Various options exist to face the increasing threat of land degradation and desertification due to reduced vegetative cover as a result of changing climate, increased erosion by heavy rainfall, and climate-induced changes in land use, which leaves soils more vulnerable to degradation. Promoting vegetative soil cover and reducing soil disturbance should be the principle objectives in this regard. Cover crops and green manures, improved fallows and agroforestry practices, conservation tillage and adequate crop residue management will play important roles in protecting land against degradation induced by climate change. Soil and water conservation technologies in general (see Liniger and Critchley, 2007) will certainly gain importance in coping with the adverse effects of climatic changes in CWANA. Conservation agriculture has shown strong resilience to climatic abnormities in Central American highlands according to recent studies (Cherrett, 1999; Holt-Gimenez, 2002). Saltwater intrusion and increased salinity threats may require changes in production systems in certain areas, such as for flooded rice or aquaculture, besides adaptations with regard to species and varieties cultivated. Adaptations in rangeland management will become even more important in view of the predicted climatic changes in CWANA.
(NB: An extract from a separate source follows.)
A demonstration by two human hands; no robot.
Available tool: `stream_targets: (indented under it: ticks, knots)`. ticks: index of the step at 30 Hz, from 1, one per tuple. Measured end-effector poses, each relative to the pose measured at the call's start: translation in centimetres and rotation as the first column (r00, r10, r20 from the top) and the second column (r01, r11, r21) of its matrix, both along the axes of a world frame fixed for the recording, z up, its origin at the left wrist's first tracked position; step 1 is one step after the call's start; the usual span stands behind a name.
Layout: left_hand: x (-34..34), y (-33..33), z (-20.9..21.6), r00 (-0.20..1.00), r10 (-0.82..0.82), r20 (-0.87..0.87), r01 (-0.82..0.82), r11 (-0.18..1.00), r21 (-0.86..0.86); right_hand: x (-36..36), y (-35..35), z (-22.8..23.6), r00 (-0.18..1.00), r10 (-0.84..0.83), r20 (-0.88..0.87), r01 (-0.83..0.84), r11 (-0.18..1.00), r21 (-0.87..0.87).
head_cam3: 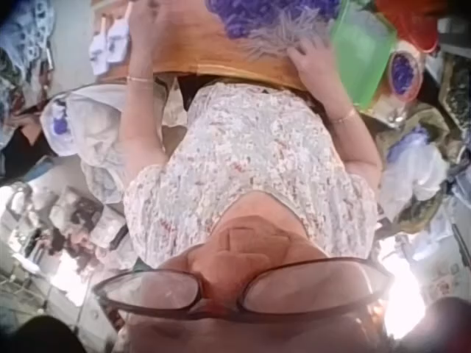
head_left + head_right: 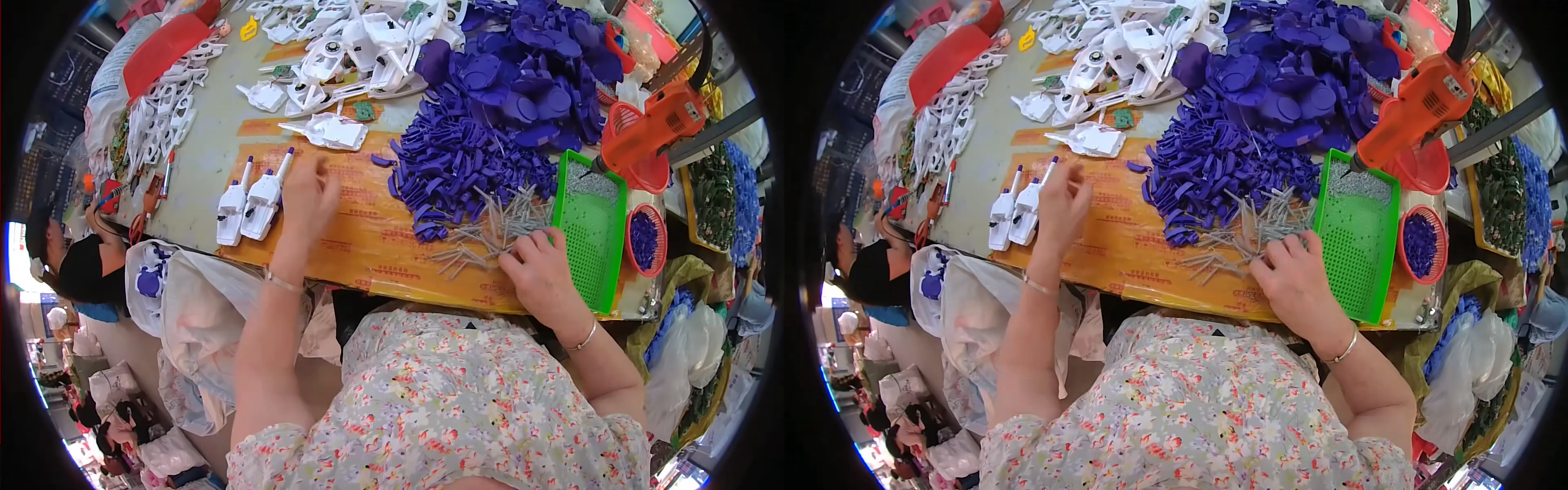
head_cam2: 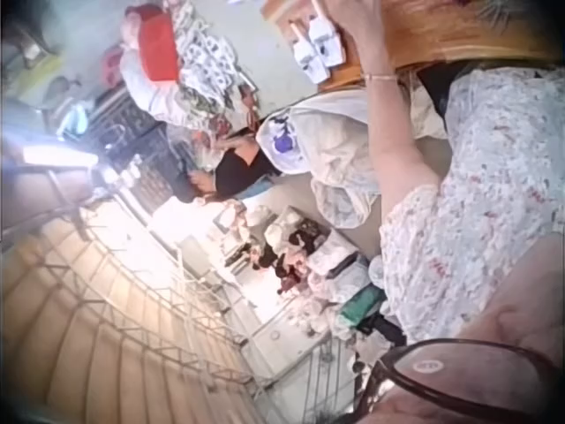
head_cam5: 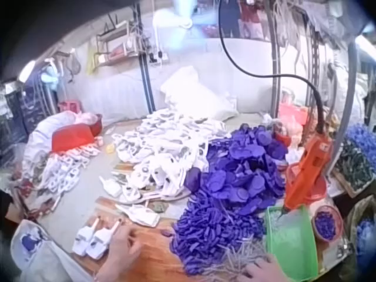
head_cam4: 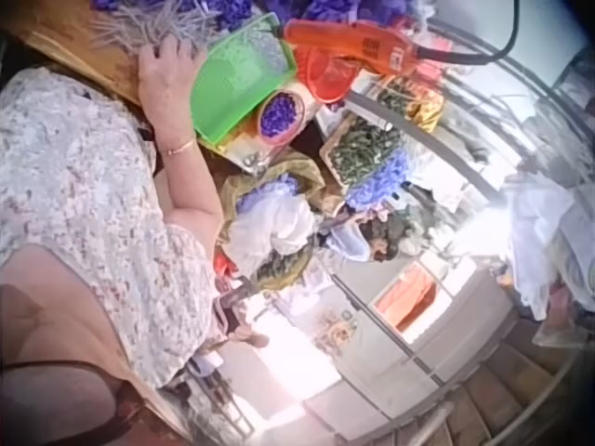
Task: The person assembles small handheld plastic devices by fitting internal gears, springs, and decorative plastic pieces into plastic housings, securing the parts with adhesive from a hot glue gun.
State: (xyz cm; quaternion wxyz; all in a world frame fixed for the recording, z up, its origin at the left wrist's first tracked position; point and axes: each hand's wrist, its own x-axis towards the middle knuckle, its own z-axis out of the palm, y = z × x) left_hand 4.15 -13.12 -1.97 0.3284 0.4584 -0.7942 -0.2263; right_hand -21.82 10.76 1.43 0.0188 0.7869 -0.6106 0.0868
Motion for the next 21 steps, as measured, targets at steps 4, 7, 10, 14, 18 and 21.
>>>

Cropping systems management will have to be adapted to changed climatic conditions. Changes may entail introducing new crops and varieties adapted for duration, tolerance and water demand, in crop rotations. Diversifying production portfolios as a strategy to cope with risk might become an important option. Currently underutilized crop species could play an important role in adapting cropping systems and varieties to changed climatic conditions. Introducing new cropping patterns adapted to site-specific conditions will require increased use of modern technologies such as crop simulation modeling and GIS for long-term planning to assess and reduce risks related to changed practices.

Crop breeding will have to focus particularly on improving tolerance to abiotic stress. For rainfed conditions, drought tolerance, early growth vigor for rapid establishment and phonological adaptation to changed climatic conditions are of particular importance. Improving heat tolerance will be a challenge for many crops, such as wheat and rice, to avoid significant yield reductions due to temperatures that will be generally or periodically higher. Since salinity problems will increase with saltwater intrusion and higher evapotranspiration, efforts to increase salinity tolerance of crop species will receive still more attention. Genomic tools might speed up conventional breeding efforts to achieve important breeding objectives. Maintaining biodiversity to exploit genetic diversity in semiarid ecosystems will facilitate adaptation to climate change.